Personal information
- Date of birth: 7 December 1945
- Place of birth: Sudbury, England
- Date of death: 19 May 2008 (aged 62)
- Position: Striker

Youth career
- 1961–1963: Norwich City

Senior career*
- Years: Team / Apps / (Gls)
- 1963–1967: Lowestoft Town / 94 / (103)
- 1967–1968: Norwich City / 3 / (0)
- 1968–1970: Scunthorpe United / 88 / (35)
- 1970–1974: Oxford United / 116 / (33)
- 1974–1975: Cambridge United / 43 / (11)
- 1975: Denver Dynamos / 20 / (1)
- 1975: Cambridge United / 11 / (2)
- Bicester Town

Managerial career
- Bicester Town
- Banbury United

= Nigel Cassidy =

English footballer (1945–2008)

Nigel Cassidy (7 December 1945 – 19 May 2008) was an English footballer.

==Career==
Cassidy was born in Sudbury, Suffolk; his father Francis Arthur Michael Cassidy had played for Norwich City before World War II. Cassidy joined Norwich as a 15-year old, but was released two years later. He joined non-league side Lowestoft Town in the Eastern Counties League, also working at local firm Birds Eye. He initially played in Lowestoft's reserve team before moving up to the first team during the 1964–65 season and going on to score 103 goals in 91 games prior to rejoining Norwich in July 1967. He managed to make three league appearances for the team before making a move to Fourth Division side Scunthorpe United in December 1968. He made 88 appearances and scored 35 goals in the league for Scunthorpe before leaving for Oxford United in November 1970, making a return to the Second Division.
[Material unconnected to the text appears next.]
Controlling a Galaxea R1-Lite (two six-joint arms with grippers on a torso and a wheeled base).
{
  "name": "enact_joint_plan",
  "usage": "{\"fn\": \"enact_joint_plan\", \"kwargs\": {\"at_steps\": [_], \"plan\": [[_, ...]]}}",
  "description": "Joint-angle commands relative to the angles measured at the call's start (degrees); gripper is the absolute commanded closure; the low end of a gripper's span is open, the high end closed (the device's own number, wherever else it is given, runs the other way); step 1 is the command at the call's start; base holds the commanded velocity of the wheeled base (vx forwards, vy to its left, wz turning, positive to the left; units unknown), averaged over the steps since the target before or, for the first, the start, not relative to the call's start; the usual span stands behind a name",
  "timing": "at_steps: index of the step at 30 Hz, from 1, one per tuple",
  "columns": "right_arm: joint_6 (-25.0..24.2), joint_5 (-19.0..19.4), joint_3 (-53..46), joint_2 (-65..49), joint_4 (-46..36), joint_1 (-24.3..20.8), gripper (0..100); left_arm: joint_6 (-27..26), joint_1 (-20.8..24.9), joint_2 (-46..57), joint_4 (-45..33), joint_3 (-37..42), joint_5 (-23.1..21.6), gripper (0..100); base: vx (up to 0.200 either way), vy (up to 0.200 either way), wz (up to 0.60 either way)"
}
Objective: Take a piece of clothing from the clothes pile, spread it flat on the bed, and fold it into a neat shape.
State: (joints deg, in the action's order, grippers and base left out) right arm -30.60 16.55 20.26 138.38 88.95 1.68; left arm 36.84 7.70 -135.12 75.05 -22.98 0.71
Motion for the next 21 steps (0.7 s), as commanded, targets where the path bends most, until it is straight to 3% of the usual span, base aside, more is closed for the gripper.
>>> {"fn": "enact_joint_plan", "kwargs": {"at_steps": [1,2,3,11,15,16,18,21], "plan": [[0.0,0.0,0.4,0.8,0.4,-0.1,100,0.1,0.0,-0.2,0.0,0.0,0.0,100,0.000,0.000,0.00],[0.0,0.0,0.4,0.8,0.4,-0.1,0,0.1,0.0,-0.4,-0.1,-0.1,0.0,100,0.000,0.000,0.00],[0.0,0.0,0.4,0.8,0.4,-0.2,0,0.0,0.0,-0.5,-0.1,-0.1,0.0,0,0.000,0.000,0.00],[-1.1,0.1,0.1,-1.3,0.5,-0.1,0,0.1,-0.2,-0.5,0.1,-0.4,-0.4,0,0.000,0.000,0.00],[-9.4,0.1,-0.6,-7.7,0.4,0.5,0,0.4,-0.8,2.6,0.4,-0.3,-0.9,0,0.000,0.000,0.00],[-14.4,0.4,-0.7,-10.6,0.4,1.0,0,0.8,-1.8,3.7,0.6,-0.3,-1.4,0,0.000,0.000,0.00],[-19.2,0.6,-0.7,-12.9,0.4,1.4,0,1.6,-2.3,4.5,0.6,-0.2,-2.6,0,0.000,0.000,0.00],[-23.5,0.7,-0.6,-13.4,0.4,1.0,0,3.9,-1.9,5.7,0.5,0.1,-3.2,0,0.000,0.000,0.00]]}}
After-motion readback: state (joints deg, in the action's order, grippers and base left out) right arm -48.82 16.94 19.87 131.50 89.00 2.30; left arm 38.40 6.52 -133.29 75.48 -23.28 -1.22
His stay at Oxford saw him make 116 league appearances, in which he scored 33 goals, until he joined Cambridge United in March 1974, who were relegated to the Fourth Division at the end of the 1973–74 season. He spent the summer of 1975 with Denver Dynamos in the North American Soccer League, where he made 20 appearances and scored one goal. He returned to Cambridge for the 1975–76 season after finishing his spell in America and finished his Cambridge career with 54 league appearances and 13 goals. He was forced to retire after an achilles tendon injury suffered in a match in 1975. He subsequently spent four years as player-manager at Bicester Town and then two years as manager of Banbury United, as well as running the Black Bull pub in Launton and the Shakespeare pub in Bicester, before moving to Wadebridge in Cornwall where he ran the Molesworth Arms for almost 20 years.

He died on 19 May 2008 after suffering from a short illness.